Apesar disso, o presidente francês, Nicolas Sarkozy, reiterou sua disposição em prosseguir com as reformas, apesar dos descontentamentos e de uma popularidade que não ultrapassa os 35% nas pesquisas.
Mais de 700 mil pessoas, segundo o sindicato Confederação Geral do Trabalho (CGT), e 296 mil, de acordo com a polícia, fizeram manifestações hoje em mais de cem cidades em defesa das pensões e contra o plano governamental de alongar em um ano, até 41 anos, o período de contribuição para ter direito ao benefício completo.
Ao contrário de em outras ocasiões, o impacto das paralisações trabalhistas convocadas no transporte público foi limitado.

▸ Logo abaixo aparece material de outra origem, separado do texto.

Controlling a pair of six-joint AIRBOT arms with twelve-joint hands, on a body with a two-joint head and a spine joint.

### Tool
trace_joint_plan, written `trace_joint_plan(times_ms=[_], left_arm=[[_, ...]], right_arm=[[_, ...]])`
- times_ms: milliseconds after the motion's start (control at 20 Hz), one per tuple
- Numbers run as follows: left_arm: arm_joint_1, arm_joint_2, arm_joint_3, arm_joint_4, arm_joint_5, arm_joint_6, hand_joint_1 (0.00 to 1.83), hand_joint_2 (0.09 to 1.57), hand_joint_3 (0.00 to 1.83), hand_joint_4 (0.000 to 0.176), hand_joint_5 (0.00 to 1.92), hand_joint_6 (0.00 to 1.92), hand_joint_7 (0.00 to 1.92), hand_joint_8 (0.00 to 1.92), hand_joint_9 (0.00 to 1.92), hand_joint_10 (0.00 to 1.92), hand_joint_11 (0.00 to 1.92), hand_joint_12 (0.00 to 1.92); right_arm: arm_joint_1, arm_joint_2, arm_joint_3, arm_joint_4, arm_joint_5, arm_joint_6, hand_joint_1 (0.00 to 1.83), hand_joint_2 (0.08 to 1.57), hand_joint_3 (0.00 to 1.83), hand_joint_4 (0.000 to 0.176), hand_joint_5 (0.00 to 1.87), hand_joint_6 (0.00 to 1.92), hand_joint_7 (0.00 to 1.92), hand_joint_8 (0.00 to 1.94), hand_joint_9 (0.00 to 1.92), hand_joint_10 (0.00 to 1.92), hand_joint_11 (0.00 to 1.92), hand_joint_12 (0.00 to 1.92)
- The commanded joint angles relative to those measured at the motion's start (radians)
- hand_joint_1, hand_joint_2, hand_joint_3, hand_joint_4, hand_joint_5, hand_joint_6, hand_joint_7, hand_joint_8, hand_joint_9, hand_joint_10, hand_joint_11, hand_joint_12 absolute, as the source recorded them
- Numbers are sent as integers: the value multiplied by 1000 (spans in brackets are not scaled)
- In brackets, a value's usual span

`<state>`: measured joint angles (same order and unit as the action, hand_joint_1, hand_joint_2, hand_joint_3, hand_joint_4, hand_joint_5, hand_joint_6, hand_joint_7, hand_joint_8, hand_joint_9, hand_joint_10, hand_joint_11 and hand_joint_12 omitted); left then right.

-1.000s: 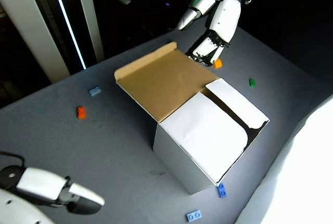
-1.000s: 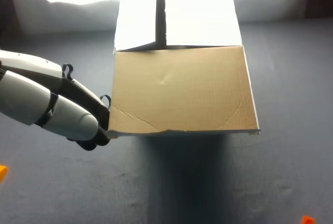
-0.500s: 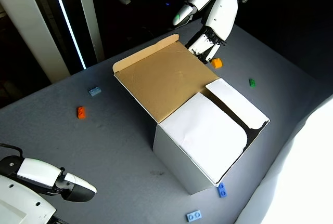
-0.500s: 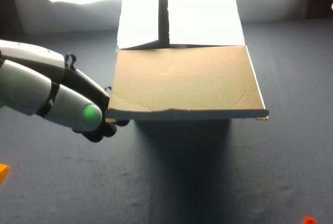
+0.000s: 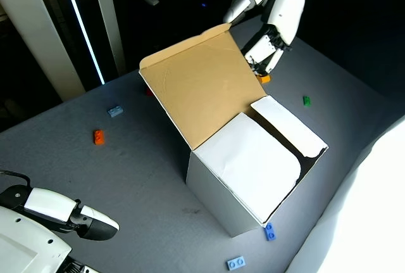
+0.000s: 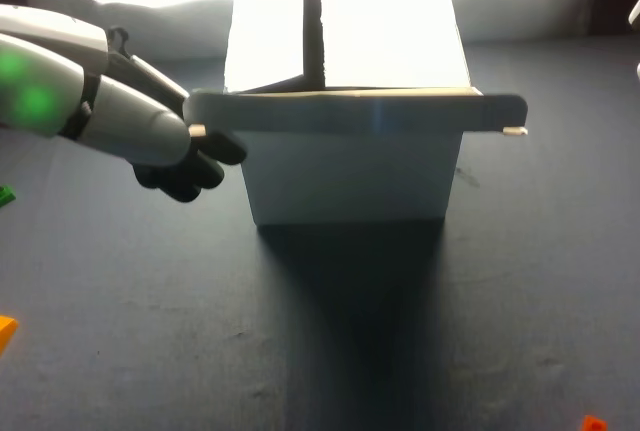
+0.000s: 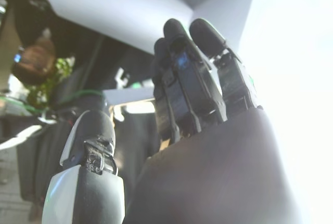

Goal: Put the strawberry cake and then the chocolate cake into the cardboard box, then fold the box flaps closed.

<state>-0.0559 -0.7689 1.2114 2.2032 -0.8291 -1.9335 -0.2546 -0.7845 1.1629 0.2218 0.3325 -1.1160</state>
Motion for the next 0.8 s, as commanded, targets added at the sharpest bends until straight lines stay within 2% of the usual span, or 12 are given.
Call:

O governo e os sindicatos sabem que aumentar em um ano o período de contribuição não resolverá por si só o financiamento das pensões, que passará de 15,1 bilhões de euros em 2015 a 47,1 bilhões de euros em 2030 e a 68,8 bilhões em 2050, segundo as previsões.
Para reduzir o déficit da previdência poderiam ser adotadas medidas como aumentar as contribuições, elevar a idade legal da aposentadoria --que é de 60 anos, mais baixo que em outros muitos países europeus-- ou cortar o nível das pensões.